= What you have to do =
Every record must be copied exactly, from first line to last.

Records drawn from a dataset
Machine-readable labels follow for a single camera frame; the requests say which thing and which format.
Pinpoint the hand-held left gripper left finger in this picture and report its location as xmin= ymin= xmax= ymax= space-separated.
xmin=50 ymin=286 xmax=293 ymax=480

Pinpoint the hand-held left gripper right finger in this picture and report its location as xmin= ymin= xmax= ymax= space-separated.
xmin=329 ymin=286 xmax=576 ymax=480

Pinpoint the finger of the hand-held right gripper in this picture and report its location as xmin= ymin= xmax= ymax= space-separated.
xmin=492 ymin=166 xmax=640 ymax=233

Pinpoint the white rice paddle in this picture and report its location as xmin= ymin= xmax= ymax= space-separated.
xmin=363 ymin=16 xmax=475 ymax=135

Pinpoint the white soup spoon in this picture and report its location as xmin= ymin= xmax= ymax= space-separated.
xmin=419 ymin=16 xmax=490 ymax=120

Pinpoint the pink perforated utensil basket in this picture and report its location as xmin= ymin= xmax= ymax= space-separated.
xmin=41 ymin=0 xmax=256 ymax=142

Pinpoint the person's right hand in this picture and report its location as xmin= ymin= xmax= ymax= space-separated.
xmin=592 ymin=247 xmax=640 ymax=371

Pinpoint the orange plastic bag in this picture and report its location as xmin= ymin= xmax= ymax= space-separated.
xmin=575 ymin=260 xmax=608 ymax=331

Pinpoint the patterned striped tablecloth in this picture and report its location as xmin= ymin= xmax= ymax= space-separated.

= Task result =
Machine-readable labels follow for a single camera frame; the requests say which thing and which format.
Pinpoint the hand-held left gripper left finger in this picture and report its location as xmin= ymin= xmax= ymax= space-separated.
xmin=50 ymin=286 xmax=293 ymax=480

Pinpoint the hand-held left gripper right finger in this picture and report its location as xmin= ymin= xmax= ymax= space-separated.
xmin=329 ymin=286 xmax=576 ymax=480

Pinpoint the finger of the hand-held right gripper in this picture and report its location as xmin= ymin= xmax= ymax= space-separated.
xmin=492 ymin=166 xmax=640 ymax=233

Pinpoint the white rice paddle in this picture and report its location as xmin= ymin= xmax= ymax= space-separated.
xmin=363 ymin=16 xmax=475 ymax=135

Pinpoint the white soup spoon in this picture and report its location as xmin= ymin= xmax= ymax= space-separated.
xmin=419 ymin=16 xmax=490 ymax=120

Pinpoint the pink perforated utensil basket in this picture and report its location as xmin= ymin= xmax= ymax= space-separated.
xmin=41 ymin=0 xmax=256 ymax=142

Pinpoint the person's right hand in this picture and report its location as xmin= ymin= xmax= ymax= space-separated.
xmin=592 ymin=247 xmax=640 ymax=371

Pinpoint the orange plastic bag in this picture and report its location as xmin= ymin= xmax= ymax= space-separated.
xmin=575 ymin=260 xmax=608 ymax=331

Pinpoint the patterned striped tablecloth in this picture and report its location as xmin= ymin= xmax= ymax= space-separated.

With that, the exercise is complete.